Клер взглянула ему прямо в глаза и спросила: «Что это за художники? Жюлиан?» Лефевр на это: «Нет, Бастьен-Лепаж». А Клер ему: «Нет, сударь, вы совершенно заблуждаетесь: она почти не выезжает и чуть не все время работает. Что до Бастьен-Лепажа, она видится с ним в гостиной своей матери, а в мастерскую к ней он никогда не ходит».

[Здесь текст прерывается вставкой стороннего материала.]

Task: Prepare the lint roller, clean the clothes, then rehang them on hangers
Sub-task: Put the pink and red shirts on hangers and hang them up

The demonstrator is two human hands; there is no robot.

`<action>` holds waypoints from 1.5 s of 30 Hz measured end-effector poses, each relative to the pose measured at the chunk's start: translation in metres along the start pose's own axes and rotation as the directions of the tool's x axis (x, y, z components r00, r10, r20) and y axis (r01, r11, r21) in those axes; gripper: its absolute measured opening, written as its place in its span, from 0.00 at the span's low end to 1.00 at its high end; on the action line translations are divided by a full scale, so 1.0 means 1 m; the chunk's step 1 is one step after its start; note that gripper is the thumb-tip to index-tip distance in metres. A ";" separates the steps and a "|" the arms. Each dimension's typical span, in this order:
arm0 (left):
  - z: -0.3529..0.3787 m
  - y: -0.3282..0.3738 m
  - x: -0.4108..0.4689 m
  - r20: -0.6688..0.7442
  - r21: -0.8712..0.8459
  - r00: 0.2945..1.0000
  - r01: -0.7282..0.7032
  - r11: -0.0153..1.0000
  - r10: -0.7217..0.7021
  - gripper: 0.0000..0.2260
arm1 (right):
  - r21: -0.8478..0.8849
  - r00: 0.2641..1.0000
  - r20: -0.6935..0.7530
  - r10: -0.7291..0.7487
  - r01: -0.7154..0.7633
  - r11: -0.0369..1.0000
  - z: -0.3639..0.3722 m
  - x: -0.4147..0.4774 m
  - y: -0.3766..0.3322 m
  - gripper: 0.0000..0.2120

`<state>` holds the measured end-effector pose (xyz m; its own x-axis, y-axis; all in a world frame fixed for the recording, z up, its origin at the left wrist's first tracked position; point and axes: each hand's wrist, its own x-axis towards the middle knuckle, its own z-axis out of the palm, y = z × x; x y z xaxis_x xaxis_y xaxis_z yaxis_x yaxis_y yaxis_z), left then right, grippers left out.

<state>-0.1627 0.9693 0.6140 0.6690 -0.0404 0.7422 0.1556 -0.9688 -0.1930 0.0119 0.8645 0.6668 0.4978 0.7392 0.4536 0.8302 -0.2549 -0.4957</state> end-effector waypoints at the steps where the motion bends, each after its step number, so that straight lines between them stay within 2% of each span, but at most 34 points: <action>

Какое сокровище эта девочка, и ведь правду сказала; вы же знаете, о господи, этот чертов Жюль ни в чем мне не помогает. Да и сам Лефевр делал вид, будто верит в это! <…>
Сейчас два часа; уже новый год; ровно в полночь я была в театре и, с часами в руке, загадала желание, которое заключалось в одном слове; это такое прекрасное, звучное, великолепное, упоительное слово, хоть пиши его, хоть говори.
Слава!
1884
Пятница, 4 января 1884 года
Да, я чахоточная, и моя болезнь развивается. <…>
Я больна, никто ничего не знает, но у меня каждый вечер лихорадка, и все идет вкривь и вкось.
Нет! Все так ужасно, все вместе, что мне даже досадно об этом говорить!
Суббота, 5 января 1884 года
Открытие выставки Мане в Школе изящных искусств! Еду туда с мамой. <…>
Мане умер всего год назад. Я о нем знала совсем немного. Общее впечатление о выставке поразительное. Хаотично, ребячливо и грандиозно!
Есть безумные вещи, а есть великолепная живопись. Еще немного, и это был бы один из величайших гениев живописи. Изображенное им почти всегда безобразно, часто бесформенно, но всегда живое. Есть изумительные эффекты. Даже в самых неудачных вещах чувствуется нечто неуловимое, из-за чего смотришь, не испытывая ни отвращения, ни усталости. В этом сквозит такая самонадеянность, такое поразительное доверие вместе с не менее поразительным невежеством. Словно детство гения. А еще чуть не полные заимствования из Тициана (лежащая женщина и негр), Веласкеса, Курбе, Гойи. Но все эти художники воруют друг у друга. А Мольер? Он брал у других целые страницы, дословно, – я знаю, я читала. <…>
Среда, 16 января 1884 года
<…> Разве публика полюбила Милле, Руссо, Коро? Вернее, полюбила – когда они вошли в моду.